Merchants of hurt sentiments strike again. Now a controversy over Shorgul
The journey of a movie to the theatre in India is not easy. Even if one manages to find producers and distributors, any film project has to cross a river of fire, namely the Central Board of Film Certification (CBFC). It is often referred to as the censor board, because its priority seems to be to censor rather than certify.
The board was recently in the news for trying to clip the wings of Udta Punjab and recommending several cuts in another movie called Haramkhor. The regional units of the board are not far behind with similar controversies over Malayalam movie Kathakali and Salagto Sawal: Anamat (Reservation: A Burning Question), a Gujarati movie that highlights the "ill-effects" of caste-based reservations.
Even after passing under the scanner of the scissor-happy CBFC, a movie is required to pass the undeclared censor boards of various religious, social or political groups.
The hypersensitive Indian
Hollywood flick Independence Day: Resurgence was released in Indian theatres this Friday.
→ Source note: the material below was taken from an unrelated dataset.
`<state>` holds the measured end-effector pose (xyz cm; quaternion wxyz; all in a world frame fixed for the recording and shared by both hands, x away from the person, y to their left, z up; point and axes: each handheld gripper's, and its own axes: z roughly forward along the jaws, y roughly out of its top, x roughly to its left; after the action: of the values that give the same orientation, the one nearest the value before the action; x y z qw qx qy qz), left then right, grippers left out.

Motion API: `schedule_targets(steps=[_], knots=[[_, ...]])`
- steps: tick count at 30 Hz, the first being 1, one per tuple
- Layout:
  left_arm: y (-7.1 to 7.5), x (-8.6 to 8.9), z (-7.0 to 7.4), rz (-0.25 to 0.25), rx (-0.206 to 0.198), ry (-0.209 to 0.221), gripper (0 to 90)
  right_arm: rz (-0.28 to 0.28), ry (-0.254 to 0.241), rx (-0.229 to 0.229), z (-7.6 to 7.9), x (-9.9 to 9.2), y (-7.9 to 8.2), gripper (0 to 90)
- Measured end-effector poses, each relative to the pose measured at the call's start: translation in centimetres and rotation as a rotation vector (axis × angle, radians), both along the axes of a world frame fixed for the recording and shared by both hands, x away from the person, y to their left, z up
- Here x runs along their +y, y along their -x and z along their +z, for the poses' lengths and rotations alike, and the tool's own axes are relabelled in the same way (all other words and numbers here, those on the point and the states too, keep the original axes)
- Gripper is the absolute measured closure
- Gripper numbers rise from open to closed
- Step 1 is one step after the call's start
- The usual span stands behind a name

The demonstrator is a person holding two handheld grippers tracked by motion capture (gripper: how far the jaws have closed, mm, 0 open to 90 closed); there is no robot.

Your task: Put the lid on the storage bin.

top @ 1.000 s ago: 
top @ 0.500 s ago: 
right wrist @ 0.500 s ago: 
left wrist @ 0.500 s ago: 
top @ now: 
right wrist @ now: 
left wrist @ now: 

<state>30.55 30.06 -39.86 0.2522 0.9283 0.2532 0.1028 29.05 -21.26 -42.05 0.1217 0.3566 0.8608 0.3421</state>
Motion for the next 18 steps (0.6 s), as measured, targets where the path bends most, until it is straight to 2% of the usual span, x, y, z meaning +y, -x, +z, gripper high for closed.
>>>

The media reported that the makers of this movie had desisted from incorporating any India-related scenes considering the 'sensitive nature of Indian citizens'.
The English newspaper Mumbai Mirror quoted 20th Century Fox, the producer company of this movie, to state that scenes depicting annihilation of India Gate and Taj Mahal by aliens were deliberately dropped.
It seems the whole world is aware of the 'touch-me-not' nature of Indians. Nobody can predict what can hurt the sentiments of any religious, social or political group in the country. A mere trailer or even a news related to a movie is often enough to offend us Indians. Nobody cares to watch the whole film.
The latest case in point is the movie Shorgul. It is reportedly based on the 2013 Muzaffarnagar riots. The film was challenged in Allahabad High Court after it was cleared by the censor board. The movie could not be released on the scheduled date of 24 June despite a green signal from the court.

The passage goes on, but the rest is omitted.